Because the firms for years controlled the bulk of the foreclosure work in Colorado, they could profit handsomely and easily on a state law requiring legal notices to be posted on homeowners’ properties by steering that work to companies they owned or had a heavy interest in.

Starting in 2009, Aronowitz and Castle created or bought into process-service companies that would handle their workload just as the legislature was to pass a law requiring the first of what would be a pair of legal-notice postings in a foreclosure.

The law firms allegedly leveraged their stranglehold on the foreclosure market — estimates are that they control about 90 percent of the cases filed in Colorado — and conspired to fix the price to post those notices at $125, an amount five times more than what other companies charged for the same service, investigators said in court papers that included e-mail exchanges between the two firms.
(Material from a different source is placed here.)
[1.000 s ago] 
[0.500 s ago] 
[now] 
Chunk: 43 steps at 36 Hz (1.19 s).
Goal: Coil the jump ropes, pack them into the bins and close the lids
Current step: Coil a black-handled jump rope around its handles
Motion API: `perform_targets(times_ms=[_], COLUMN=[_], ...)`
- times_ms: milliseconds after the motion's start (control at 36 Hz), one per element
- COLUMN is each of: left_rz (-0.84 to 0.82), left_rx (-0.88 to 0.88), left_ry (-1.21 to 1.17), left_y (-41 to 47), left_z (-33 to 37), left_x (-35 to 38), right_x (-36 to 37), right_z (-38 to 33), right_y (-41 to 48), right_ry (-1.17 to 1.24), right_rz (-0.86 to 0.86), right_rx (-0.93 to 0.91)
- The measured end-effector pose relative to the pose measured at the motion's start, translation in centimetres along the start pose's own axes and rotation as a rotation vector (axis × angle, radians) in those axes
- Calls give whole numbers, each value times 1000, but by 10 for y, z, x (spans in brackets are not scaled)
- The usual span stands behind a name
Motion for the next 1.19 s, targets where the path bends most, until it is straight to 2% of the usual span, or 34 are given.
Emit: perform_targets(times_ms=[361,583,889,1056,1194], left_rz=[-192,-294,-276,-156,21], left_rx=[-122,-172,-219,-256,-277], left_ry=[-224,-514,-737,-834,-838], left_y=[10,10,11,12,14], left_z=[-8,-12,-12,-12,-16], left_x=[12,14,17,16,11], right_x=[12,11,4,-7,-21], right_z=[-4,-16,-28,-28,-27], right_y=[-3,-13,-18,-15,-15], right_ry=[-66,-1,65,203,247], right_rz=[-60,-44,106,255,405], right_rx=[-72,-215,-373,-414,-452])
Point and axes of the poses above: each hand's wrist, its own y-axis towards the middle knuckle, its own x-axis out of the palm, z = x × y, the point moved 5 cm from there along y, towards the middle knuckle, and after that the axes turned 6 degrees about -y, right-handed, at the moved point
Then, when their plan proved so successful — one of the posting companies made more than $2 million in the first year — at least one of the law firms worked tirelessly to persuade legislators to change state laws in a way that doubled their profits overnight by requiring a second notice, investigators said documents indicate.

The legislation requiring the postings, investigators say, was offered under the guise that consumers were getting better disclosure. But it was the law firms’ principals who ultimately profited, earning nearly $20 million in revenues in the next four years just for having the notices posted.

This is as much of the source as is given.